蓮は即座にフィーネの妹と里の病人を**『強化された鑑定』**で分析した。
「これは、生命力そのものの**『概念』が汚染されています。『光の勇者』の闇の残滓**と同じ性質。通常の治癒では治せません」
蓮は懐から**『治癒の根源』**の宝珠を取り出した。
2. 苦渋の決断
蓮は、宝珠とフィーネの**【治癒の聖域】を【全能化】**で融合させ、里の病人を治療した。圧倒的な浄化の力に、里のエルフたちは跪き、蓮を救世主として認めた。
しかし、長老は告げた。
「病は治りましたが、闇の概念が里の魔力源を汚染した影響は残っている。そして、この病はすでに国境を越え、王都方面へと向かっている。追うには、手遅れです」
蓮は苦渋の表情を浮かべた。
(僕たちがこの里の汚染源を完全に除去するには時間がかかる。だが、病はすでに王都へと向かっている。国が危機に瀕すれば、僕たちの居場所も、フィーネの故郷も、全て失われる!)
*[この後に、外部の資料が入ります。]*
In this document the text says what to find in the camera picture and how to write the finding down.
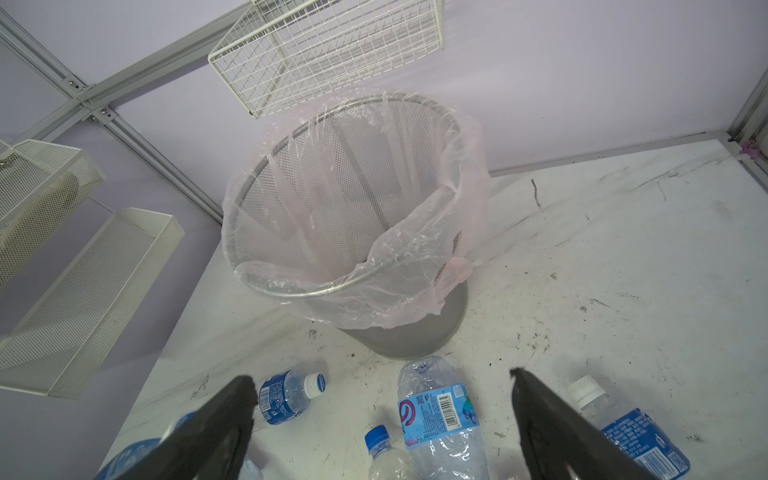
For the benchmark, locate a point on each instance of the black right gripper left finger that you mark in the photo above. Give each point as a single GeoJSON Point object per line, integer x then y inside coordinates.
{"type": "Point", "coordinates": [212, 444]}

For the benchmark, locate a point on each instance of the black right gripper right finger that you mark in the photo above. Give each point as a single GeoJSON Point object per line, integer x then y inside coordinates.
{"type": "Point", "coordinates": [557, 442]}

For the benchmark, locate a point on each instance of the grey mesh waste bin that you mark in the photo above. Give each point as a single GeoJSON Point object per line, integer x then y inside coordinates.
{"type": "Point", "coordinates": [408, 336]}

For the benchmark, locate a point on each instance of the clear plastic bin liner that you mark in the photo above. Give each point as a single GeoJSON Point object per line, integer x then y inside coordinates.
{"type": "Point", "coordinates": [384, 264]}

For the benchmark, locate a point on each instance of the bottle blue label right side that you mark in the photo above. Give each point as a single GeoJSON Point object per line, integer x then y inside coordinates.
{"type": "Point", "coordinates": [629, 428]}

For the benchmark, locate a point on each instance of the clear bottle blue label white cap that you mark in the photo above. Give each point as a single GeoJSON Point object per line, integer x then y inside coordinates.
{"type": "Point", "coordinates": [287, 395]}

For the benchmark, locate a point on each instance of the large clear bottle light-blue label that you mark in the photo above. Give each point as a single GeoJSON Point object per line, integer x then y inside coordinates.
{"type": "Point", "coordinates": [440, 425]}

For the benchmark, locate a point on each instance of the small bottle blue cap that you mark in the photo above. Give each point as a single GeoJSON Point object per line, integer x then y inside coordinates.
{"type": "Point", "coordinates": [388, 462]}

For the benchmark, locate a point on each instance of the lower white mesh shelf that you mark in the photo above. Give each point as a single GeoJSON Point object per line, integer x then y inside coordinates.
{"type": "Point", "coordinates": [62, 342]}

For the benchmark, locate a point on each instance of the white mesh shelf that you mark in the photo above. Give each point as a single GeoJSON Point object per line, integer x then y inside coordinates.
{"type": "Point", "coordinates": [42, 185]}
{"type": "Point", "coordinates": [62, 342]}

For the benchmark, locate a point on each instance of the upper white mesh shelf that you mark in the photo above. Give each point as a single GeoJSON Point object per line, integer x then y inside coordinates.
{"type": "Point", "coordinates": [42, 185]}

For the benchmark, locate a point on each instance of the white wire wall basket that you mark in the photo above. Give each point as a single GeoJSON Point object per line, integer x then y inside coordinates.
{"type": "Point", "coordinates": [280, 54]}

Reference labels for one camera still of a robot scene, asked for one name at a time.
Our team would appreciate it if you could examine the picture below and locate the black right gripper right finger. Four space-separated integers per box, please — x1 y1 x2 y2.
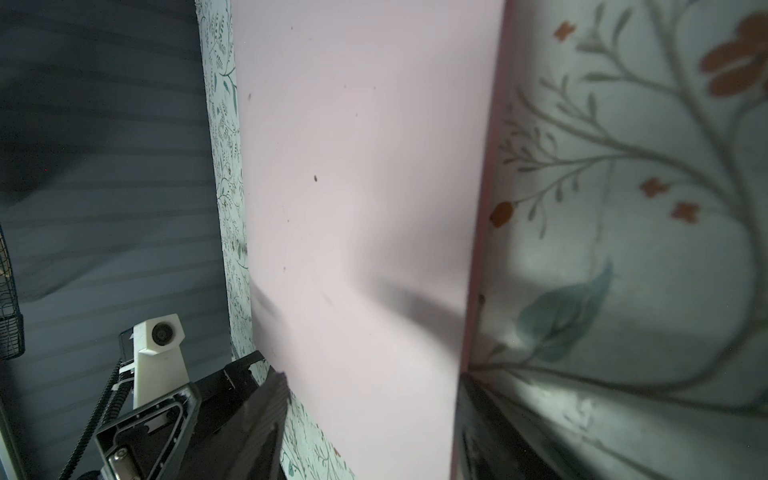
455 373 559 480

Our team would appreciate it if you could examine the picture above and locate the pink file folder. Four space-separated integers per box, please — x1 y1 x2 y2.
232 1 506 479

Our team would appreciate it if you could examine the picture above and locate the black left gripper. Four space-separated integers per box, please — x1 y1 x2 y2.
95 351 264 479

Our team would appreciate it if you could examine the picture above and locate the black corrugated cable conduit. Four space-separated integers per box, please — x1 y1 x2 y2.
56 356 124 480

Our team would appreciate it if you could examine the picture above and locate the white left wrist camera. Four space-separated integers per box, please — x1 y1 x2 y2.
118 314 190 409

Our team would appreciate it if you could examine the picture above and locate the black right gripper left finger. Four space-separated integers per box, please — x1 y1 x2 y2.
179 369 289 479

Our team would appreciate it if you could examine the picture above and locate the black wire wall basket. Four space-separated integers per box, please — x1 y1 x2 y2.
0 234 25 360
蓮は、**『強化された理性』**をもって、最も冷徹で、最も正しい判断を下した。
「フィーネさん。あなたは、この里に残ってください」
フィーネは絶望したように顔を上げた。
「なぜですか、神崎様!私が、あなたの**『治癒の概念』**として、一番必要なのではありませんか?」
「必要です。ですが、里の魔力源の汚染を除去し、この病が再発しないように見張れるのは、**【治癒の聖域】**に進化し、里の魔力に精通しているあなただけだ」
蓮は、**『治癒の根源』**をフィーネに託した。
「この宝珠は、あなたに預けます。僕たちは、この病の源、**『闇の概念』が向かっているという東方の『神の塔』**へ向かう。そこで黒幕を叩けば、病の拡散は止まる」
3. 残された誓い
フィーネは、蓮の瞳に宿る国家的な使命感と、仲間を守る決意を感じ、自分の自己犠牲が、蓮の重荷になることを悟った。
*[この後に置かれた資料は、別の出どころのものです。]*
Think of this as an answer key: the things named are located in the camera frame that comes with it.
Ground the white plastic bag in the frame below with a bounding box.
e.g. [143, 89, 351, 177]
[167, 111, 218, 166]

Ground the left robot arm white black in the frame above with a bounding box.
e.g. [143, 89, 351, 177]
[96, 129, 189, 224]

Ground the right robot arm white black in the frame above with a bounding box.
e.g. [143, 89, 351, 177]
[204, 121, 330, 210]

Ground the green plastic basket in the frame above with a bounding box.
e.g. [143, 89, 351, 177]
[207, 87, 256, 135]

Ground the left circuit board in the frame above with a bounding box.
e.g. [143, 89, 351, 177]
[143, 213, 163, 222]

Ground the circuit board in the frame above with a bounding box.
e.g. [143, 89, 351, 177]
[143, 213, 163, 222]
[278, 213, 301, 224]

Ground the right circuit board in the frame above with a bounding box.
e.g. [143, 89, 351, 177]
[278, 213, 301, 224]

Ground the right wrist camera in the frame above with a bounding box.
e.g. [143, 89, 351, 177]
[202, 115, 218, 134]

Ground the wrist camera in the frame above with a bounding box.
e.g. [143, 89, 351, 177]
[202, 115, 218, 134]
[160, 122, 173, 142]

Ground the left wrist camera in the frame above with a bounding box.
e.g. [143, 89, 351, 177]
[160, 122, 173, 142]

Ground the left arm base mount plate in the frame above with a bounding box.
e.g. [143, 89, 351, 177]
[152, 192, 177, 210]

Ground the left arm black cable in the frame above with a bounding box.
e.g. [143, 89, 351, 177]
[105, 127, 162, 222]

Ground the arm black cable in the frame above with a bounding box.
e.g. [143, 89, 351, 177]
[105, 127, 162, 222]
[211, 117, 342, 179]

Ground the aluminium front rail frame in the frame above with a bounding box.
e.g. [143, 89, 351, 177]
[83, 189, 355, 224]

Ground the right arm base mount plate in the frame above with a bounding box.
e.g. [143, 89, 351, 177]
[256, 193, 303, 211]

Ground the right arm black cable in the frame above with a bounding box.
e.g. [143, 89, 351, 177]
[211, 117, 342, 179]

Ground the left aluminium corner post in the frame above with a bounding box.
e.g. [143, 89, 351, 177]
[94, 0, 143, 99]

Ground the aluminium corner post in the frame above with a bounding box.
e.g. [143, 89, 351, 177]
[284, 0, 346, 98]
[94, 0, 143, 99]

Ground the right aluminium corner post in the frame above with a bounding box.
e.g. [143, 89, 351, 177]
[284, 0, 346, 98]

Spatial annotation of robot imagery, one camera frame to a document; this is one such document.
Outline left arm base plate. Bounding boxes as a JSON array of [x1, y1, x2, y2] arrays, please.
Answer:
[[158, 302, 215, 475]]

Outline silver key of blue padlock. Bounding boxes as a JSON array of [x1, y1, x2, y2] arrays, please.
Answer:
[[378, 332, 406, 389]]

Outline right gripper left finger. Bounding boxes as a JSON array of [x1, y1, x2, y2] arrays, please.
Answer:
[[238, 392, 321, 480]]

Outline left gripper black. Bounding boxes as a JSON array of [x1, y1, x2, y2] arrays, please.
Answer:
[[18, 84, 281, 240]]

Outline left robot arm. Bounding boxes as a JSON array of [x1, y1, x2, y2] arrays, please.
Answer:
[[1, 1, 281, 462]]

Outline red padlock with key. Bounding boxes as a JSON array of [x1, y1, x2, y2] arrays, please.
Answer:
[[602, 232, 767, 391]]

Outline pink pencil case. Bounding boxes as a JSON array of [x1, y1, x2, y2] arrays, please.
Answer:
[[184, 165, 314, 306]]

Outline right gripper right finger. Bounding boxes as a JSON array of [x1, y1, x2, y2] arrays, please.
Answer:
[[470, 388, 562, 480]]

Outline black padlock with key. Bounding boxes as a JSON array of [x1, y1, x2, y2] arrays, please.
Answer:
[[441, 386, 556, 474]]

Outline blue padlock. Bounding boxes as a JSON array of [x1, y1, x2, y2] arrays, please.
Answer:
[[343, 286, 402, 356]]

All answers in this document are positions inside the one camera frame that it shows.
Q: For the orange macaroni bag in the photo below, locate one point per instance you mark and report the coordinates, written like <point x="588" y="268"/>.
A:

「わかりました……神崎様。私はここで里を守り、あなた方の勝利を待ちます。必ず、無事に戻ってください。そして、私が里を守りきった暁には、必ずあなた様の傍に戻り、私の『忠誠』と『絆』を、改めてお示しします」
フィーネは涙を流しながら、蓮の手に唇を押し当てた。その行為は、『特別な制御』によって固く結ばれた、誰にも侵されない忠誠の誓いだった。
「必ず戻ります。フィーネさん」
リサ、ユリア、セラフィナも、この苦渋の決断を見届けた。彼女たちの心には、フィーネへの友情と同時に、蓮という主の傍にいる優越感が交錯していた。
「フィーネ。安心しろ。私たちが、神崎を誰にも渡さないよう、最強の護衛を務めてやる」リサが力強く告げた。
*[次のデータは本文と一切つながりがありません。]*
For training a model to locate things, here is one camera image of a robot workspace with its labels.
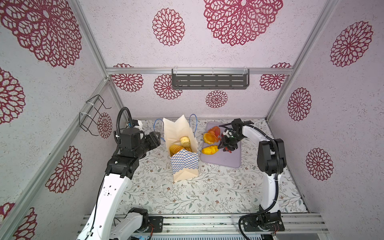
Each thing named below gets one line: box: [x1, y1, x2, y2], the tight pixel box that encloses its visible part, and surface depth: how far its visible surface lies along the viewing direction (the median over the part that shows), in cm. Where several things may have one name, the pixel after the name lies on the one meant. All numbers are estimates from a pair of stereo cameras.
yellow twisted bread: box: [202, 145, 219, 155], surface depth 101 cm
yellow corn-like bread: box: [180, 136, 191, 148], surface depth 97 cm
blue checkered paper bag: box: [162, 114, 199, 182], surface depth 85 cm
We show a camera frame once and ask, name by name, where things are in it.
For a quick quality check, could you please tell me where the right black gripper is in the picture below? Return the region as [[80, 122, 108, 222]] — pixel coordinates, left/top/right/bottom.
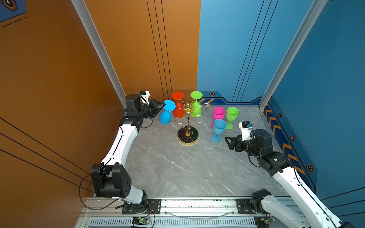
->
[[224, 134, 262, 160]]

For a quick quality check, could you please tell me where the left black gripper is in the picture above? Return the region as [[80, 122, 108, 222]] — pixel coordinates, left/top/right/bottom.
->
[[137, 100, 165, 121]]

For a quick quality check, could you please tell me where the blue wine glass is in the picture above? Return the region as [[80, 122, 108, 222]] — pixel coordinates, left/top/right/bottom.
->
[[211, 119, 227, 143], [159, 100, 176, 125]]

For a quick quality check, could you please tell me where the red wine glass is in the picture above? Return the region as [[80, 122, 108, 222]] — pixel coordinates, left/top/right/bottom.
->
[[172, 92, 185, 118]]

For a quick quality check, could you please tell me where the green wine glass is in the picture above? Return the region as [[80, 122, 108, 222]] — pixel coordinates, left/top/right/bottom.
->
[[191, 91, 203, 118], [226, 107, 240, 130]]

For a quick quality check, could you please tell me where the magenta wine glass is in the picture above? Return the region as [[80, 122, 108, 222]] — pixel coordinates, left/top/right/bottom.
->
[[211, 107, 226, 128]]

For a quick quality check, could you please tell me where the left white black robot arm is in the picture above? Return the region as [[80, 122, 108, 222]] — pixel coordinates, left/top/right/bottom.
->
[[88, 91, 166, 213]]

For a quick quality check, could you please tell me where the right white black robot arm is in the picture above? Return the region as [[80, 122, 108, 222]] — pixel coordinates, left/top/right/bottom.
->
[[225, 128, 353, 228]]

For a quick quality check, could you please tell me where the gold wine glass rack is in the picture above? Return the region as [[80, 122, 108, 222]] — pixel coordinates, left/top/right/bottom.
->
[[175, 102, 199, 146]]

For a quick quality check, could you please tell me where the right green circuit board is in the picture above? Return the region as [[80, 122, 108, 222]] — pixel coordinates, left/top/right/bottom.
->
[[254, 217, 276, 228]]

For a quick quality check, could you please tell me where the green circuit board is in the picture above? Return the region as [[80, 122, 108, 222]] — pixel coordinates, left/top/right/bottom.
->
[[131, 217, 152, 228], [254, 217, 276, 228]]

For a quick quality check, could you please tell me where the left green circuit board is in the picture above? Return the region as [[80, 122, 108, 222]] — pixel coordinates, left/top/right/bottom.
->
[[131, 217, 152, 228]]

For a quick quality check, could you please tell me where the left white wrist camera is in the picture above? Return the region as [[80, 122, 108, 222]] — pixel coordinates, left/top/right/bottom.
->
[[139, 91, 150, 105]]

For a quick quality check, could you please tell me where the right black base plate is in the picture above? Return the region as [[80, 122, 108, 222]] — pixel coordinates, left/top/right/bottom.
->
[[236, 198, 255, 214]]

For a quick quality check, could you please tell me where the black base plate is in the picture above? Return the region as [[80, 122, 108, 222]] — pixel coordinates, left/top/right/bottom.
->
[[236, 198, 255, 214], [122, 199, 162, 215]]

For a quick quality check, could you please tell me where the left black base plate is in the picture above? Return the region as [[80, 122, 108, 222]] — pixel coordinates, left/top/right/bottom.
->
[[122, 199, 162, 215]]

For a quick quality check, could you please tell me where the aluminium front rail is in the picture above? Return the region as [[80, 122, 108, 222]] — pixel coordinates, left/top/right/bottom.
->
[[76, 197, 302, 228]]

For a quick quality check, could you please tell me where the left aluminium corner post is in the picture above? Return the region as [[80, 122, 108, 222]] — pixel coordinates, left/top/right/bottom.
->
[[71, 0, 127, 108]]

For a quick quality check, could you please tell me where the aluminium corner post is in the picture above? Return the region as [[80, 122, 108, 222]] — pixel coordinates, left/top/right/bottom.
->
[[258, 0, 327, 111], [71, 0, 127, 108]]

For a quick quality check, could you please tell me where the right aluminium corner post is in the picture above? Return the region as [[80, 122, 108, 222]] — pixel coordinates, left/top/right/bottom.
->
[[258, 0, 327, 111]]
蓮は、フィーネの里を後にし、闇の概念の痕跡が向かう**東方の『神の塔』**へと馬車を走らせた。
4. 王都の混乱と不穏な影
蓮たちが旅立った頃、王都では**『闇の概念』**による病が急速に広がり始めていた。
王城の騎士や魔術師が次々と倒れ、機能不全に陥る中、王女エリシアだけは、蓮が施した**『特別な制御』と『強化された理性』**によって正気を保っていた。
「佐野瑛太が作り出した汚染が、ついにこの王都まで……!」
エリシアは、闇の概念が、『光の勇者』の汚名と共に、この国を崩壊させようとしていることに気づく。
その混乱の中、王宮の一室で、幽閉されていたはずの佐野瑛太が、禍々しい黒い光を放ちながら、監視の目を逃れて姿を消した。
「神崎蓮……全て、お前が悪い。お前のせいだ……」
瑛太の心は、『闇の概念』に完全に蝕まれ、憎悪の傀儡となっていた。彼の目的は一つ、「自分を底辺に落とした神崎蓮への復讐」。